PROBLEM REQUIREMENTS: Everything in the data below is left aside except the lines from the one containing "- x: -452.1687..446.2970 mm" through the one containing "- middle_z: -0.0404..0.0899"; repeat those exactly.

DATA EXTRACT:
____________
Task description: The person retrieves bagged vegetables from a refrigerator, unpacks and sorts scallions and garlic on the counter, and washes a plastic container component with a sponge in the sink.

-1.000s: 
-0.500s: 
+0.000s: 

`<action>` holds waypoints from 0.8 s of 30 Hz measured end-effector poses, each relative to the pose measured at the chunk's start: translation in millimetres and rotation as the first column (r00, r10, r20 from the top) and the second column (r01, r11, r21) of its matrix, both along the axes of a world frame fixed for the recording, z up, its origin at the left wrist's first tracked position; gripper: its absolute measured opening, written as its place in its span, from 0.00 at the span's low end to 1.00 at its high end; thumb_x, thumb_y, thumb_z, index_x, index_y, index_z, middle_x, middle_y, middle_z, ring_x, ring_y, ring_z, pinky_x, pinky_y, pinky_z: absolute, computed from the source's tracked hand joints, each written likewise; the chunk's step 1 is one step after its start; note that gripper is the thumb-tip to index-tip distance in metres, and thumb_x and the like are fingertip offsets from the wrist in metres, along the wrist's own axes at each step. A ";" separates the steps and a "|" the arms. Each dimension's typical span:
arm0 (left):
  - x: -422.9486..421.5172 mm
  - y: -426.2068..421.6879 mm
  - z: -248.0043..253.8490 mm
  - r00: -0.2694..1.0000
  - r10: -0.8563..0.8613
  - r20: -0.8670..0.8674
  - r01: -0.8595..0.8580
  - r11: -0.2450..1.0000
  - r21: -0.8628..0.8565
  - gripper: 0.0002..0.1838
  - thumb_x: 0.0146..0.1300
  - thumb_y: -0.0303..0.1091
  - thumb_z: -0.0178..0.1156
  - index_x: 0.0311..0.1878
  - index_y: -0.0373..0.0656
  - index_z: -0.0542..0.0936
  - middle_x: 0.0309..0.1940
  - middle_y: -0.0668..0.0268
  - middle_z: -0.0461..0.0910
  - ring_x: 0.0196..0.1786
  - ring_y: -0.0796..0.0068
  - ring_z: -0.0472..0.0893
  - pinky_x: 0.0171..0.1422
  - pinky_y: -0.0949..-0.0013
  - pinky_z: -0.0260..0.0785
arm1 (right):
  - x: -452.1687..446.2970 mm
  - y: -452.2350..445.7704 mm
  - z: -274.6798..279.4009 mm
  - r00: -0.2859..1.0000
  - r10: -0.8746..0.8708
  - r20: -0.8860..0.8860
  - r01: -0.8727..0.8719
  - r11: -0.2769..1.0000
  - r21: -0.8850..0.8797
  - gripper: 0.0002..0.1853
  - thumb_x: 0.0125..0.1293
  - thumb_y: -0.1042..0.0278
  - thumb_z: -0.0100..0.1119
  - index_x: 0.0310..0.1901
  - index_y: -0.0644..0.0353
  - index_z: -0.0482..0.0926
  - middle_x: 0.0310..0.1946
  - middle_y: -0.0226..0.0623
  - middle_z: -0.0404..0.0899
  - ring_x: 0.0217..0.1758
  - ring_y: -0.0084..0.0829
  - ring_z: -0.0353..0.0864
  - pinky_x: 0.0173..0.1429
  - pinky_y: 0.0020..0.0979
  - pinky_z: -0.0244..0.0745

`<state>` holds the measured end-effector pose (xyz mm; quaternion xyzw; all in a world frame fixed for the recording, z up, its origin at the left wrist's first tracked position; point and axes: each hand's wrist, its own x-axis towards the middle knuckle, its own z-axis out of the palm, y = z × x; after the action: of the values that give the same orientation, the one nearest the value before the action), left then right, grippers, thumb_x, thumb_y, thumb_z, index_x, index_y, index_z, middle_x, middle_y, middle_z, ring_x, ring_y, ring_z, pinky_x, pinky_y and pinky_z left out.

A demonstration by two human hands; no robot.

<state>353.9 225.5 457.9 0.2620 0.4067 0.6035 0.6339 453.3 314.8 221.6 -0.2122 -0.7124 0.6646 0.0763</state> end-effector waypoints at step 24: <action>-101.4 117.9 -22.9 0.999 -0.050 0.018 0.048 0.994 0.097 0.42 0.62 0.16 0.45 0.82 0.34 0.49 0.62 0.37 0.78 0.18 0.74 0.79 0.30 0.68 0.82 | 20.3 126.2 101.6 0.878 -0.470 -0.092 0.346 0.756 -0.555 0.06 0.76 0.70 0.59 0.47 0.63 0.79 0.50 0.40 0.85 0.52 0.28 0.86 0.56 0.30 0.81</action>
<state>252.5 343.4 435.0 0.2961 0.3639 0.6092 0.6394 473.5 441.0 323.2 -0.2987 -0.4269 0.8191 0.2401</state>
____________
TASK OUTPUT:
  - x: -452.1687..446.2970 mm
  - y: -452.2350..445.7704 mm
  - z: -274.6798..279.4009 mm
  - r00: -0.2859..1.0000
  - r10: -0.8746..0.8708
  - r20: -0.8860..0.8860
  - r01: -0.8727..0.8719
  - r11: -0.2769..1.0000
  - r21: -0.8850..0.8797
  - gripper: 0.0002..0.1853
  - thumb_x: 0.0125..0.1293
  - thumb_y: -0.1042..0.0278
  - thumb_z: -0.0100..0.1119
  - index_x: 0.0310..0.1901
  - index_y: -0.0644..0.0353
  - index_z: -0.0482..0.0926
  - middle_x: 0.0310..0.1946
  - middle_y: -0.0226..0.0623
  - middle_z: -0.0404..0.0899

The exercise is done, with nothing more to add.